Preprints of the
Metadiversity
Conference
Proceedings
Session
3: The Challenge in Earth Observation, Ecosystem
Monitoring, and Environmental Information
Locating Biodiversity
Data Through the Global Change Master Directory
LOLA OLSEN, Project
Manager, NASA Global Change Master Directory
|
ABSTRACT
The Global Change
Master Directory (GCMD) currently holds
descriptions for approximately 7000 data sets held
worldwide. The directory's primary purpose is for
data discovery. The information provided through
the GCMD's Directory Interchange Format (DIF) is
the set of information that a researcher would need
to determine if a particular data set could be of
value. By offering data set descriptions worldwide
in many scientific disciplines - including
meteorology, oceanography, ecology, geology,
hydrology, geophysics, remote sensing, paleoclimate,
solar-terrestrial physics, and human dimensions of
climate change - the GCMD simplifies the discovery
of data sources. Direct linkages to many of the
data sets are also provided. In addition, several
data set registration tools are offered for
populating the directory. To search the directory,
one may choose the Guided Search or Free-Text
Search. Two experimental interfaces were also made
available with the latest software release - one
based on a keyword search and another based on
graphical interface. The graphical interface was
designed in collaboration with the Human Computer
Interaction Laboratory at the University of
Maryland. The latest version of the software,
Version 6, was released in April 1998. It features
the implementation of a scheme to handle
hierarchical data set collections (parent-child
relationships); a hierarchical geospatial location
search scheme; a Java-based geographic map for
conducting geospatial searches; a Related URL field
for project-related data set collections, metadata
extensions (such as more detailed inventory
information), etc.; a new implementation of the
Isite software; a new data set language field;
hyperlinked e-mail addresses; and more. The key to
the continued evolution of the GCMD is in the
flexibility of the GCMD database, allowing
modifications and additions to be made relatively
easily to maintain currency, thus providing the
ability to capitalize on current technology while
importing all existing records. Changes are
discussed and approved through an online
"interoperability" forum. The next major release of
the GCMD is scheduled for early 1999 and will
include the incorporation of a new matrix-based
interface, a rapid valid-based query system;
improvement in the operations facility - important
for future distributed options; new streamlined
code for greater performance and maintainability;
improvements in the handling of seven current
fields proposed through the interoperability forum
(at no expense to the data providers); and the
release of DOCmorph, a more robust version of
DIFmorph to translate many "standards"
multidirectionally.
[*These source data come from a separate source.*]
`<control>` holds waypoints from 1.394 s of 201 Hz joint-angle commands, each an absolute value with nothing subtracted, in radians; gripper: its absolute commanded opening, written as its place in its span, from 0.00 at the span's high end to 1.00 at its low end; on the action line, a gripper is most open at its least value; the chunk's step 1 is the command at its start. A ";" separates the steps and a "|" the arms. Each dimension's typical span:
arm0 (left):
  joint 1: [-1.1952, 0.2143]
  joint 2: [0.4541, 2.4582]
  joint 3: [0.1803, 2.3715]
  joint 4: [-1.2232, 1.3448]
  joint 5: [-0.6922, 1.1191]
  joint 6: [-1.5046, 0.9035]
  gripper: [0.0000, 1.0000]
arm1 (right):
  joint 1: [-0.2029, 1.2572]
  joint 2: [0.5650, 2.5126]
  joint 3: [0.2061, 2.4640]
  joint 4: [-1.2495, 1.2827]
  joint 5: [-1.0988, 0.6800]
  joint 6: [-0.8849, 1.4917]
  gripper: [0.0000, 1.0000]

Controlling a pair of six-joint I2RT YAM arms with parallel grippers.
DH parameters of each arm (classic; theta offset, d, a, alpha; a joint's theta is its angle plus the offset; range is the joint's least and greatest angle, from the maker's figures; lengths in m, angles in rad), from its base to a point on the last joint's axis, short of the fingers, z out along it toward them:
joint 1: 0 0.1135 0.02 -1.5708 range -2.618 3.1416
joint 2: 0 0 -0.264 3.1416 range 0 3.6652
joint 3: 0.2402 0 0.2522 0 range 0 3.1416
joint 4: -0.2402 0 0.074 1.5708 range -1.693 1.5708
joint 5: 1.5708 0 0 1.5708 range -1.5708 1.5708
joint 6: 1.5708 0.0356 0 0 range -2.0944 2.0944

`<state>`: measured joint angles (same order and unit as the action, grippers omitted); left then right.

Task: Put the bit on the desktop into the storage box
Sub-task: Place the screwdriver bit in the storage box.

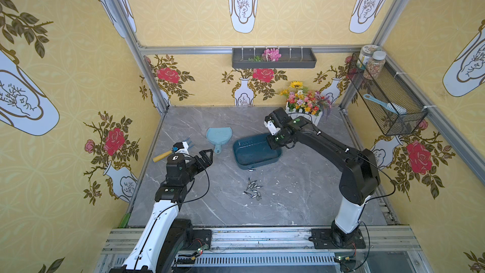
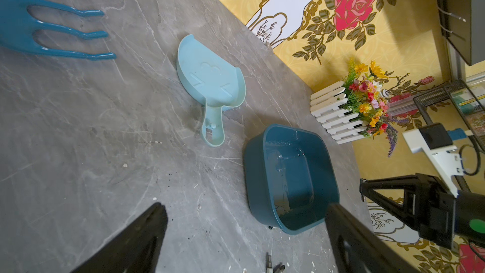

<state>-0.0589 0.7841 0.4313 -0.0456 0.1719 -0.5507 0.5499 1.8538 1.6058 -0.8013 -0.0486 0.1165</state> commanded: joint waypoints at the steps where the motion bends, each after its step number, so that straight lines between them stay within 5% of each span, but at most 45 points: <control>1: -0.058 0.790 0.422 -0.008 0.201 -0.557 0.00 | 0.547 1.897 1.634 -0.771 -0.034 0.097 0.87; 185: -0.071 0.833 0.414 0.041 0.241 -0.597 0.00 | 0.523 2.117 1.701 -0.702 0.024 0.122 0.78; 280: -0.080 0.825 0.416 0.043 0.242 -0.591 0.00 | 0.527 2.006 1.655 -0.705 0.025 0.120 0.42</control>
<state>-0.0784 0.8242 0.4133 0.0227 0.2321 -0.5991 0.5232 2.0457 1.6699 -0.7078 0.0139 0.1154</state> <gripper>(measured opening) 0.999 0.557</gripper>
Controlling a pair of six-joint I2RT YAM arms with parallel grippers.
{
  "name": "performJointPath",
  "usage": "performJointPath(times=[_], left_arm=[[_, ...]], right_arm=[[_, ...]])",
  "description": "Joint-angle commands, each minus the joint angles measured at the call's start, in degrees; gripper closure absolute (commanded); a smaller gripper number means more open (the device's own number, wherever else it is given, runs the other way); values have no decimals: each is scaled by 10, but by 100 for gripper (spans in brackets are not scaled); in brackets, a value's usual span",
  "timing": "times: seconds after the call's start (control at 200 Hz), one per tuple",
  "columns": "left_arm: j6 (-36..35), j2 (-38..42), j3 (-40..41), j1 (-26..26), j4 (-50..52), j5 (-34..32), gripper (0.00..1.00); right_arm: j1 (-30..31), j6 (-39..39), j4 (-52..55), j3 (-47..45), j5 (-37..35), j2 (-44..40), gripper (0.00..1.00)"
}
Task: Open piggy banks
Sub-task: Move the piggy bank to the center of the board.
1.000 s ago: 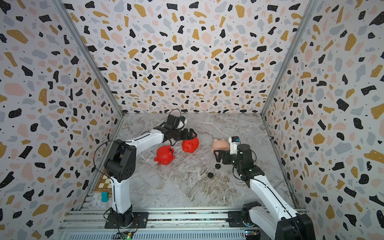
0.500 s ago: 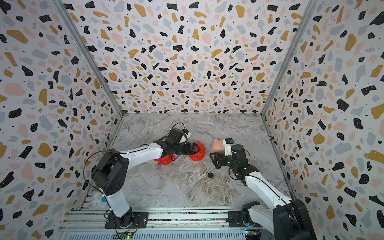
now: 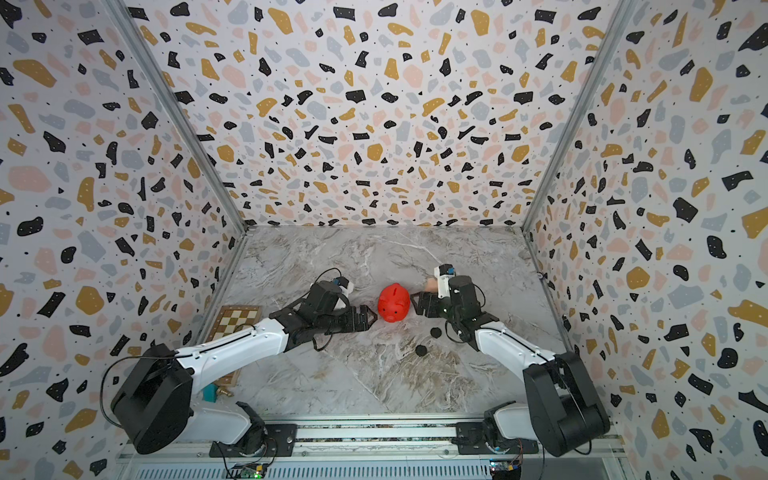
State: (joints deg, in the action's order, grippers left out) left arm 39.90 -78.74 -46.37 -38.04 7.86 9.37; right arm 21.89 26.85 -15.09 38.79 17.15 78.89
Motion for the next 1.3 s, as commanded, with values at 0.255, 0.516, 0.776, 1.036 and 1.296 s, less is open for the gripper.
performJointPath(times=[0.255,0.516,0.776,1.036,1.296], left_arm=[[7,26,59,28,39,-66,1],[-56,-6,25,84,-1,-58,1],[-93,-63,-20,129,-42,-57,1],[-92,-71,-41,131,-49,-29,1],[2,-16,14,126,-96,32,1]], right_arm=[[35,-7,-11,157,-5,165,20],[54,-29,20,210,20,229,29],[99,-1,16,150,1,191,29],[134,31,38,124,-46,143,28],[130,15,117,113,-133,61,25]])
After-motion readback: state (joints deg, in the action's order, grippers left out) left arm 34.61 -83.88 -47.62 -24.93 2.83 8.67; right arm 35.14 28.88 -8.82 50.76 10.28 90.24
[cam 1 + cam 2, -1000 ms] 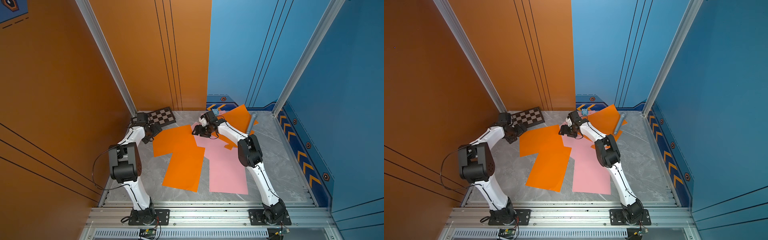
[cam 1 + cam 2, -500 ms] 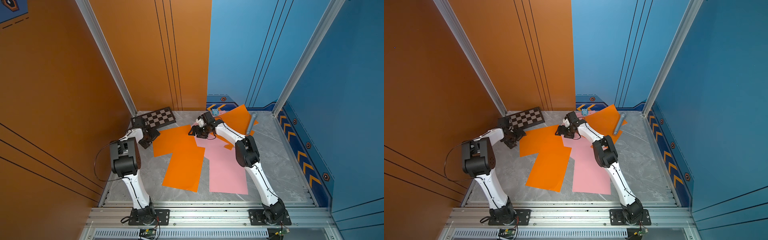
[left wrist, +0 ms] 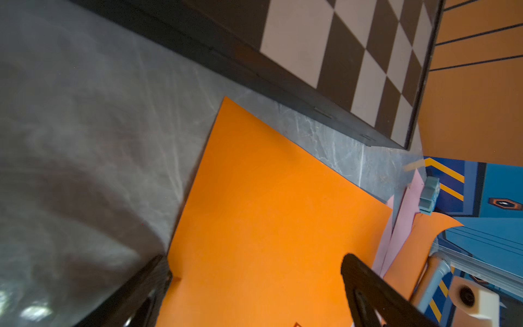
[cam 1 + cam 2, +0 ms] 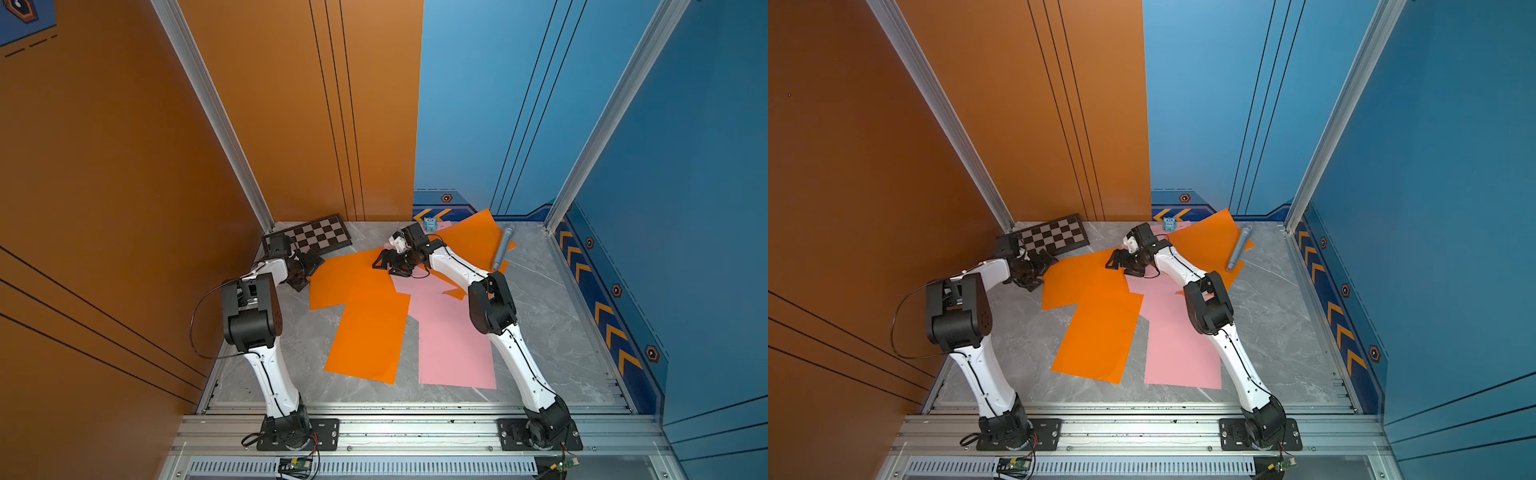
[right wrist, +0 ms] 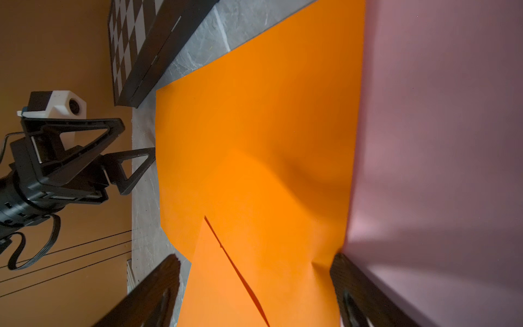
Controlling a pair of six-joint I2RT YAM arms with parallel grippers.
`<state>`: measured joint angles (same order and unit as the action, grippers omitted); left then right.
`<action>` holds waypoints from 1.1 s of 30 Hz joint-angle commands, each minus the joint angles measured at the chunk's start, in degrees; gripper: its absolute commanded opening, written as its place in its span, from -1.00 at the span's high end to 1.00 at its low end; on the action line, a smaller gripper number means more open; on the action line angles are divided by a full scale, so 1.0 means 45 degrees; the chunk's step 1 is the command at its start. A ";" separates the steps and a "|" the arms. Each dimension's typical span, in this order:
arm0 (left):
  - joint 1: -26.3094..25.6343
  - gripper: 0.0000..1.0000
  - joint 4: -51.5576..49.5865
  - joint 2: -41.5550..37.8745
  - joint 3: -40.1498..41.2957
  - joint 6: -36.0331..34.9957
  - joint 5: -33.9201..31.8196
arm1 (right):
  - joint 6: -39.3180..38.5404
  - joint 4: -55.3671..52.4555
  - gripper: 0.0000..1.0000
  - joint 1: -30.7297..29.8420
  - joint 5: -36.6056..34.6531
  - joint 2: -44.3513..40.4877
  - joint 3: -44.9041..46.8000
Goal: Sort the scattered colored papers by color
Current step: Pick up the colored paper.
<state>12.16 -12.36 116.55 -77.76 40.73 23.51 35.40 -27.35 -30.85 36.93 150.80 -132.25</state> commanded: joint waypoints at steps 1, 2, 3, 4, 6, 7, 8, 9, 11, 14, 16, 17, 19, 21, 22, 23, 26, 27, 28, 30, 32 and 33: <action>-0.0372 -0.96 -0.0313 0.0988 0.0616 0.0550 0.1082 | 0.0332 -0.0631 -0.75 -0.0195 0.0301 0.0900 0.0071; -0.0426 -0.96 -0.0283 0.1028 0.0600 0.0558 0.1124 | 0.0371 -0.0569 -0.78 -0.0214 0.0405 0.0907 0.0059; -0.0523 -0.96 -0.0230 0.1071 0.0565 0.0594 0.1189 | 0.0451 -0.0481 -0.81 -0.0234 0.0522 0.0919 0.0066; -0.0597 -0.96 -0.0194 0.1127 0.0532 0.0633 0.1276 | 0.0519 -0.0409 -0.82 -0.0249 0.0605 0.0949 0.0047; -0.0727 -0.96 -0.0066 0.1226 0.0483 0.0728 0.1452 | 0.0554 -0.0328 -0.84 -0.0288 0.0718 0.0961 0.0003; -0.0781 -0.96 0.0061 0.1286 0.0465 0.0830 0.1602 | 0.0581 -0.0291 -0.85 -0.0293 0.0737 0.0976 -0.0022; -0.0804 -0.96 0.0200 0.1323 0.0462 0.0936 0.1788 | 0.0606 -0.0256 -0.86 -0.0293 0.0825 0.0980 -0.0017; -0.0830 -0.96 0.0227 0.1343 0.0482 0.1048 0.1966 | 0.0646 -0.0231 -0.86 -0.0290 0.0857 0.0987 -0.0009; -0.0837 -0.96 0.0786 0.1298 0.0482 0.1214 0.2225 | 0.0649 -0.0240 -0.88 -0.0256 0.0876 0.0981 0.0031; -0.0823 -0.96 0.1067 0.1154 0.0520 0.1385 0.2616 | 0.0639 -0.0213 -0.88 -0.0210 0.0883 0.0979 0.0089; -0.0828 -0.96 0.1390 0.1077 0.0558 0.1581 0.2950 | 0.0646 -0.0211 -0.88 -0.0200 0.0895 0.0981 0.0075; -0.0825 -0.96 0.1555 0.1036 0.0579 0.1658 0.3102 | 0.0665 -0.0210 -0.88 -0.0195 0.0889 0.0980 0.0090; -0.0809 -0.94 0.1711 0.0980 0.0524 0.1709 0.3378 | 0.0669 -0.0175 -0.88 -0.0191 0.0905 0.0978 0.0090; -0.0817 -0.81 0.1711 0.0900 0.0464 0.1663 0.3507 | 0.0688 -0.0153 -0.88 -0.0176 0.0915 0.0964 0.0091; -0.0822 -0.64 0.1712 0.0830 0.0463 0.1641 0.3531 | 0.0708 -0.0152 -0.88 -0.0173 0.0897 0.0961 0.0124; -0.0806 -0.48 0.1712 0.0770 0.0463 0.1633 0.3599 | 0.0706 -0.0133 -0.88 -0.0156 0.0914 0.0925 0.0123; -0.0769 -0.16 0.1711 0.0578 0.0421 0.1545 0.3585 | 0.0738 -0.0007 -0.88 -0.0079 0.0934 0.0784 0.0212; -0.0770 -0.13 0.1712 0.0519 0.0408 0.1518 0.3567 | 0.0746 0.0038 -0.88 -0.0056 0.0910 0.0699 0.0260; -0.0762 -0.08 0.1721 0.0432 0.0385 0.1479 0.3522 | 0.0746 0.0151 -0.88 -0.0022 0.0838 0.0566 0.0401; -0.0760 -0.03 0.1777 0.0157 0.0383 0.1370 0.3301 | 0.0767 0.0482 -0.88 0.0065 0.0710 0.0204 0.0780; -0.0777 0.02 0.1808 -0.0264 0.0335 0.1178 0.2903 | 0.0766 0.0828 -0.88 0.0179 0.0434 -0.0311 0.1242; -0.0804 0.03 0.1799 -0.0457 0.0275 0.1093 0.2741 | 0.0764 0.0958 -0.88 0.0277 0.0339 -0.0509 0.1393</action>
<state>8.86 -3.99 118.83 -76.27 47.57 37.65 37.91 -21.85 -30.83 41.85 150.28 -129.27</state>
Issues and actions will also be
addressed. |
The Global Change Master
Directory is a directory of data sets on Earth science,
including broad coverage of the atmosphere, oceans,
biosphere, and land. It connects users to 24 sites fairly
evenly distributed around the world among those that
maintain global data sets.
This is a project that began
at NASA and continues to be supported by NASA. The original
directory focused on remote sensing data. However, it has
grown to be much more than that. It is now a system that
holds data set descriptions for earth science data.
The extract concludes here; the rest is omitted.